(PROBLEM TO SOLVE)
Omitting the pictures, output all of the records precisely as written.

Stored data
-------

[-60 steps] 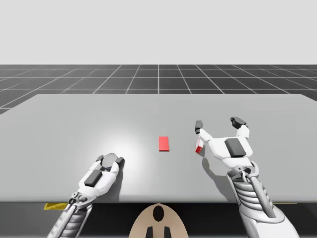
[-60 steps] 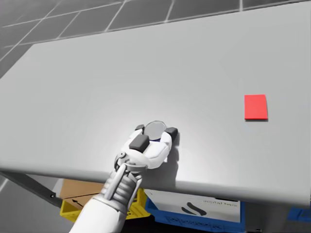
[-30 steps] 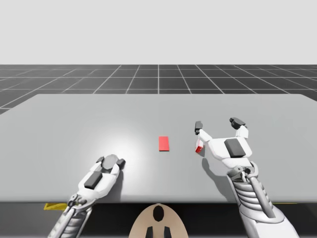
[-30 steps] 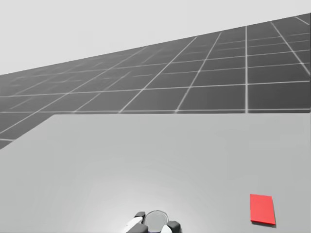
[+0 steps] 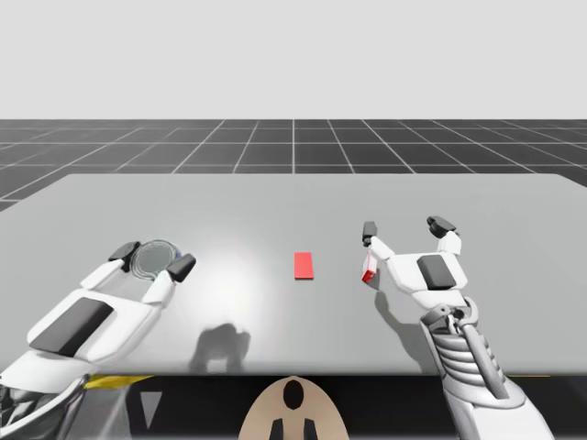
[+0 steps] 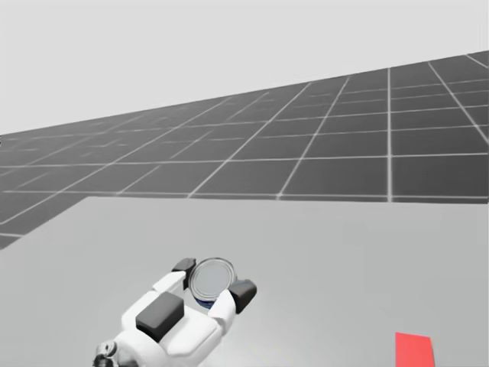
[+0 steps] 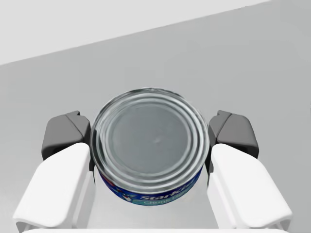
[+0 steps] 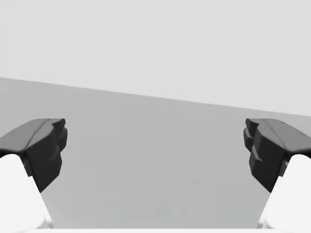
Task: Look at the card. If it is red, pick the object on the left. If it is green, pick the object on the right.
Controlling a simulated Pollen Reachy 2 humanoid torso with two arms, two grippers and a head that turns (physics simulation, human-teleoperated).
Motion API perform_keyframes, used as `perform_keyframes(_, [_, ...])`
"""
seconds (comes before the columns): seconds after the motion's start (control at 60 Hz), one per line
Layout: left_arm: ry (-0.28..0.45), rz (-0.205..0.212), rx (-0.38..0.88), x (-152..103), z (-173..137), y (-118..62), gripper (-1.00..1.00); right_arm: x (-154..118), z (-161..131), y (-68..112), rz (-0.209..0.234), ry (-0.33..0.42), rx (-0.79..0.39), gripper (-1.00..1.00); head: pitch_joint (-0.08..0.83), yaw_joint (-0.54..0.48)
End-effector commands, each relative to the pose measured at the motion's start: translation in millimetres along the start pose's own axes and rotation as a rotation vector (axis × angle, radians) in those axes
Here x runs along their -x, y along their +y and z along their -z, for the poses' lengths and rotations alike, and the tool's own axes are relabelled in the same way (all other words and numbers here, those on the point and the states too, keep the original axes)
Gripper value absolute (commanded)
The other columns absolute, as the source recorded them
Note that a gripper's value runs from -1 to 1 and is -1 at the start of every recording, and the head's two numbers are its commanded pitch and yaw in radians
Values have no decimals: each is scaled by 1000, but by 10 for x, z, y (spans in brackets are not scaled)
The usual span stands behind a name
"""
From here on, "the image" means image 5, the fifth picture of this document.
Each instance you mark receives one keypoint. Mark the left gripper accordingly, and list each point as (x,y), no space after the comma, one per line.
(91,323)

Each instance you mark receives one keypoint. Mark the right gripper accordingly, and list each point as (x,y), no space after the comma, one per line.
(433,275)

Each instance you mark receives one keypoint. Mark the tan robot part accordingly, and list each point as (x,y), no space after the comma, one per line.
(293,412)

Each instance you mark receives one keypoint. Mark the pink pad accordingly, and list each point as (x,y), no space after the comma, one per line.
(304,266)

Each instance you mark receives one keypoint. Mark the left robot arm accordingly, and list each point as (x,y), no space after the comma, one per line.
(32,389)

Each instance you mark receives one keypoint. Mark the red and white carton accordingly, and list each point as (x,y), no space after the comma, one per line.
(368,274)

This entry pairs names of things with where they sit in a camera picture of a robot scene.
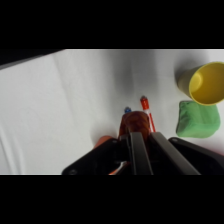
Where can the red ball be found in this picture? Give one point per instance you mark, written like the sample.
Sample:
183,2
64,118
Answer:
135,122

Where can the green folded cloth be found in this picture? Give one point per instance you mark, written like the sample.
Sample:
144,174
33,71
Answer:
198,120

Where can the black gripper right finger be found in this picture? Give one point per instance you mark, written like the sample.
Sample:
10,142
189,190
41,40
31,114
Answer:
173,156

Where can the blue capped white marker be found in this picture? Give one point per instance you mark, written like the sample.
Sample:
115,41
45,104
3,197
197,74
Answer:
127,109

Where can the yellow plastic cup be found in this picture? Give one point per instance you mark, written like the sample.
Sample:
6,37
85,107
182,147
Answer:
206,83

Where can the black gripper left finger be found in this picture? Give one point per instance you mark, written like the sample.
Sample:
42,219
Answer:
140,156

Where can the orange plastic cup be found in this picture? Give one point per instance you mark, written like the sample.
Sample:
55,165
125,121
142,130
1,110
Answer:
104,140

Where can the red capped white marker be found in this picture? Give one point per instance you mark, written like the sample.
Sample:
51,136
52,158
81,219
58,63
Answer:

-------

(WRITTEN SOLUTION)
[-60 steps] 
[-60 steps] 
[-30 steps] 
[-30 steps] 
[+0 steps] 
[+0 steps] 
[+0 steps] 
[+0 steps] 
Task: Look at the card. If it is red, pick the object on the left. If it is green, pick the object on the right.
Controlling a simulated Pollen Reachy 2 humanoid torso with two arms, two grippers and a head that turns (physics simulation, human-teleoperated).
Motion API perform_keyframes, used as `perform_keyframes(_, [_, ...])`
"""
seconds (comes before the columns): seconds after the motion's start (control at 60 Hz), one per line
Layout: left_arm: ry (-0.28..0.45), rz (-0.205..0.212), rx (-0.38..0.88), x (-152..103), z (-173..137), y (-118..62), gripper (-1.00..1.00); right_arm: x (-154..118), z (-161..131), y (-68..112), rz (-0.209..0.234), ry (-0.33..0.42), rx (-0.79..0.39), gripper (-1.00..1.00); head: pitch_joint (-0.08..0.83), yaw_joint (-0.54..0.48)
End-effector commands, each relative to the pose measured at the motion's start: translation in millimetres along the start pose's own axes and rotation as a rotation vector (axis × angle, radians) in those axes
Here x runs along their -x, y along their +y and z along their -z, for the poses' lengths and rotations alike, and the tool's own axes are relabelled in the same way (all other words and numbers here, those on the point and the states too, keep the original axes)
Gripper value absolute (commanded)
The other columns absolute, as the source recorded them
Note that a gripper's value runs from -1 to 1 and is -1 at the start of every recording, and the head's two numbers are its commanded pitch and yaw in radians
Values have no decimals: each is scaled by 1000, but by 10 for x, z, y (spans in brackets are not scaled)
The usual span stands behind a name
"""
From here on, "the image" means image 5, the fifth picture of this document.
Each instance you mark receives one keypoint. Mark the left gripper accordingly, and list each point as (x,y), no space after the comma, one per line.
(91,323)

Each instance you mark receives one keypoint. Mark the right gripper accordingly, and list each point as (x,y), no space after the comma, one per line.
(433,275)

Each instance you mark receives one keypoint. Mark the tan robot part accordingly, and list each point as (x,y), no space after the comma, one per line.
(293,412)

Each instance you mark receives one keypoint. Mark the pink pad accordingly, and list each point as (x,y), no space after the comma, one per line.
(304,266)

Each instance you mark receives one keypoint. Mark the left robot arm accordingly, and list each point as (x,y), no space after the comma, one per line.
(32,389)

Each instance you mark receives one keypoint. Mark the red and white carton accordingly, and list each point as (x,y), no space after the comma, one per line.
(368,274)

This entry pairs names of things with where they sit in a camera picture of a robot scene.
Where can the red ball be found in this picture? Give one point per instance you mark, written like the sample.
Sample:
183,2
64,118
Answer:
135,122

Where can the green folded cloth be found in this picture? Give one point per instance you mark, written like the sample.
Sample:
144,174
33,71
Answer:
198,120

Where can the black gripper right finger be found in this picture? Give one point per instance you mark, written like the sample.
Sample:
10,142
189,190
41,40
31,114
Answer:
173,156

Where can the blue capped white marker be found in this picture? Give one point per instance you mark, written like the sample.
Sample:
115,41
45,104
3,197
197,74
Answer:
127,109

Where can the yellow plastic cup be found in this picture? Give one point per instance you mark, written like the sample.
Sample:
6,37
85,107
182,147
Answer:
206,83

Where can the black gripper left finger be found in this picture? Give one point per instance you mark, written like the sample.
Sample:
42,219
Answer:
140,156

Where can the orange plastic cup be found in this picture? Give one point per instance you mark, written like the sample.
Sample:
55,165
125,121
142,130
1,110
Answer:
104,140

Where can the red capped white marker be found in this picture? Give one point per instance you mark, written like the sample.
Sample:
51,136
52,158
81,219
58,63
Answer:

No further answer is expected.